AustralianBioCommons · vtnphan · Jan 15, 2026 · Jan 15, 2026 · Jan 15, 2026 · Jan 15, 2026
diff --git a/app/main.py b/app/main.py
@@ -12,6 +12,7 @@
 from fastapi.responses import JSONResponse
 
 from .routes.pdb_upload import router as pdb_router
+from .routes.s3_files import router as s3_router
 from .routes.workflows import router as workflow_router
 
 load_dotenv()
@@ -49,6 +50,7 @@ async def health_check():
 
     app.include_router(workflow_router, prefix="/api/workflows")
     app.include_router(pdb_router, prefix="/api/workflows/pdb")
+    app.include_router(s3_router)
 
     @app.exception_handler(Exception)
     async def handle_exception(request: Request, exc: Exception):  # type: ignore[override]

diff --git a/app/routes/s3_files.py b/app/routes/s3_files.py
@@ -0,0 +1,183 @@
+"""Routes for S3 file operations - listing and reading CSV files."""
+
+from fastapi import APIRouter, HTTPException, Query, status
+from pydantic import BaseModel, Field
+
+from ..services.s3 import (
+    S3ConfigurationError,
+    S3ServiceError,
+    calculate_csv_column_max,
+    list_s3_files,
+    read_csv_from_s3,
+)
+
+router = APIRouter(prefix="/api/s3", tags=["s3-files"])
+
+
+class S3FileInfo(BaseModel):
+    """S3 file information."""
+
+    key: str = Field(..., description="S3 object key")

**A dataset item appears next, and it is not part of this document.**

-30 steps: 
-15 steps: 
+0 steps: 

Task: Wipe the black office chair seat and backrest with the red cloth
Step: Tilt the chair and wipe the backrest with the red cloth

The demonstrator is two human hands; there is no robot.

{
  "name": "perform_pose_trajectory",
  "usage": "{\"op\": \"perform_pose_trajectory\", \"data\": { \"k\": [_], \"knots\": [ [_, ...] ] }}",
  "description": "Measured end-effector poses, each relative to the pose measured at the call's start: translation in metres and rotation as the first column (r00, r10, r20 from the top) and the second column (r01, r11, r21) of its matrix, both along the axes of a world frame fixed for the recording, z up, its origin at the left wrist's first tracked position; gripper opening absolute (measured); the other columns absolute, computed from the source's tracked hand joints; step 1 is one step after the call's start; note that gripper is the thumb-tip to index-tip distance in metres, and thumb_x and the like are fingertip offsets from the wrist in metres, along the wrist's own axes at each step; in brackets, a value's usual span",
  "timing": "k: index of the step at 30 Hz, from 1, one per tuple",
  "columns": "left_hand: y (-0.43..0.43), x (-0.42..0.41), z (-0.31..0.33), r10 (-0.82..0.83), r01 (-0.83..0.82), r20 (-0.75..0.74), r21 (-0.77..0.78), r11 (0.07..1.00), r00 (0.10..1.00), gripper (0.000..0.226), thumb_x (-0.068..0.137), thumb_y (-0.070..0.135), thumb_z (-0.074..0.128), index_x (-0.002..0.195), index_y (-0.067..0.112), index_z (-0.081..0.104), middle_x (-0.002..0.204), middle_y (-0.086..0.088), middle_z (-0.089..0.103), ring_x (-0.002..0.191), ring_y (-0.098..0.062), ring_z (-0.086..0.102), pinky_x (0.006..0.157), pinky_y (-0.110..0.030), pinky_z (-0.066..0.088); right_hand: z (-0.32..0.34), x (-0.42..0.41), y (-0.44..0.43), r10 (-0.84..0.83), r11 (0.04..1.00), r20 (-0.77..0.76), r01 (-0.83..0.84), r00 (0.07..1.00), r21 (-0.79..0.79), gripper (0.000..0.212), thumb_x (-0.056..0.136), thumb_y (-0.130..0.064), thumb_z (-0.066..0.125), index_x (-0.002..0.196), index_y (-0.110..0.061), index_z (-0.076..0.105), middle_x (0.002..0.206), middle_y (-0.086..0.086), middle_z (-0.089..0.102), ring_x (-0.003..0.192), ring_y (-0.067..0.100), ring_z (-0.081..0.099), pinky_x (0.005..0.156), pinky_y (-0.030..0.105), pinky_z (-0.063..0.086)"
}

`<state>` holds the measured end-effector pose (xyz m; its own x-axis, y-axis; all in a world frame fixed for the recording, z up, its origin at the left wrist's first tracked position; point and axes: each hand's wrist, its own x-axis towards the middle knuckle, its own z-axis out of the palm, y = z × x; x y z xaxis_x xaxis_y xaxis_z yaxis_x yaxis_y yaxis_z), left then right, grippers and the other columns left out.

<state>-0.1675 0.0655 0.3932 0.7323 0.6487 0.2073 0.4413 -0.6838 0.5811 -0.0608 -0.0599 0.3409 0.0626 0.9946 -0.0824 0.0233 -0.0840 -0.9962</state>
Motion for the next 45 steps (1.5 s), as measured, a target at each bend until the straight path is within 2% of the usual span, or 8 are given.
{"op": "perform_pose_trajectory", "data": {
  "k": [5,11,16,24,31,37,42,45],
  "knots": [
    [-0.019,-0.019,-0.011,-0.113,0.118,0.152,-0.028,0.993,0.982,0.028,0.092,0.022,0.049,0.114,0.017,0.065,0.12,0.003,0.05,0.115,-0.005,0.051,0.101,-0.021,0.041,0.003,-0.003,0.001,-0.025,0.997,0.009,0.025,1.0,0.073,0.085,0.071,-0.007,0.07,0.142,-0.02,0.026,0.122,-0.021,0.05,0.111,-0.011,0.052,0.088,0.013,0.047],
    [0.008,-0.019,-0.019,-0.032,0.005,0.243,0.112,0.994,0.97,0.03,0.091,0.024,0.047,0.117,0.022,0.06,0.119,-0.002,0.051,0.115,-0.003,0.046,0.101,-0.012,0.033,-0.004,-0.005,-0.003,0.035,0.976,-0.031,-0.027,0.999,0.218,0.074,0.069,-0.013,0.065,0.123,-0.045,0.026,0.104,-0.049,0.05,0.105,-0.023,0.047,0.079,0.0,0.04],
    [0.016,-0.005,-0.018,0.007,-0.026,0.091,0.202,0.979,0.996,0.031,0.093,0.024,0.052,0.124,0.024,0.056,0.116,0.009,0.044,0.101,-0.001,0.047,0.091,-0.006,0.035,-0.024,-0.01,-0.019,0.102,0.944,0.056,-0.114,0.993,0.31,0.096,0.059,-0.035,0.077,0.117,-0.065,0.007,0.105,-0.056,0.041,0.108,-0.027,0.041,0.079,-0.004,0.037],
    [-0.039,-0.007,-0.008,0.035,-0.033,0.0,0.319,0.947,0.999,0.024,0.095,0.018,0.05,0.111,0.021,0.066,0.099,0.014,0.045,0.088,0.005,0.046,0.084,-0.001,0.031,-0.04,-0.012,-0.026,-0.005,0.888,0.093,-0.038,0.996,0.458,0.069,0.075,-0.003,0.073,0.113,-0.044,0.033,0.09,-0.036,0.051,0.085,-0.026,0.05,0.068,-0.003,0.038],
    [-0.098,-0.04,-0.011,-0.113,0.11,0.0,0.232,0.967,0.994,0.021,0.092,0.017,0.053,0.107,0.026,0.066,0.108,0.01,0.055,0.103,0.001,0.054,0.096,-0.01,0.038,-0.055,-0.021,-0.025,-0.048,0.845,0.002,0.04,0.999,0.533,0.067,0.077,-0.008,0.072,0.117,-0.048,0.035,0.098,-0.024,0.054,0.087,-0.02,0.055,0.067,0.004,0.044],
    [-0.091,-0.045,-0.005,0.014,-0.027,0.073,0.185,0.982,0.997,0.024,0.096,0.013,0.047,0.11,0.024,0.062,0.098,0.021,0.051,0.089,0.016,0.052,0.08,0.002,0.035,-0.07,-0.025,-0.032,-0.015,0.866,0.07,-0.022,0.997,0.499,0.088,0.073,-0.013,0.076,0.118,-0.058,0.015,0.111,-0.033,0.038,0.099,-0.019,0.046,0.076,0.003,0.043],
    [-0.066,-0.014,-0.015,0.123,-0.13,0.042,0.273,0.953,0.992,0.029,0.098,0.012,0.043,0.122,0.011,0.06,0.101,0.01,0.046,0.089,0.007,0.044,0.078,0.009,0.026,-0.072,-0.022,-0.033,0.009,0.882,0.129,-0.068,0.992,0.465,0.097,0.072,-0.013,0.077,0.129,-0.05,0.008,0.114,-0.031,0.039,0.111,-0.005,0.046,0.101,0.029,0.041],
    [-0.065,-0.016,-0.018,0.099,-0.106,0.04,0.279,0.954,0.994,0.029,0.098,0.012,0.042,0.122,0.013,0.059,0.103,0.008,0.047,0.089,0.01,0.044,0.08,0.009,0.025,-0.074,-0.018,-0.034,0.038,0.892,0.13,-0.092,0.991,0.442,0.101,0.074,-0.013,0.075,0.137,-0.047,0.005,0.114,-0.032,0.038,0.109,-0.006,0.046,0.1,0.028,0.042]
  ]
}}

+    size: int = Field(..., description="File size in bytes")
+    last_modified: str = Field(..., description="Last modified timestamp")
+    bucket: str = Field(..., description="S3 bucket name")
+
+
+class S3FileListResponse(BaseModel):
+    """Response for listing S3 files."""
+
+    files: list[S3FileInfo]
+    total: int = Field(..., description="Total number of files")
+
+
+class CSVDataResponse(BaseModel):
+    """Response for CSV data."""
+
+    data: list[dict]
+    total_rows: int = Field(..., description="Total number of rows")
+    columns: list[str] = Field(..., description="Column names returned")
+
+
+class MaxScoreResponse(BaseModel):
+    """Response for max score calculation."""
+
+    run_id: str = Field(..., description="Run ID")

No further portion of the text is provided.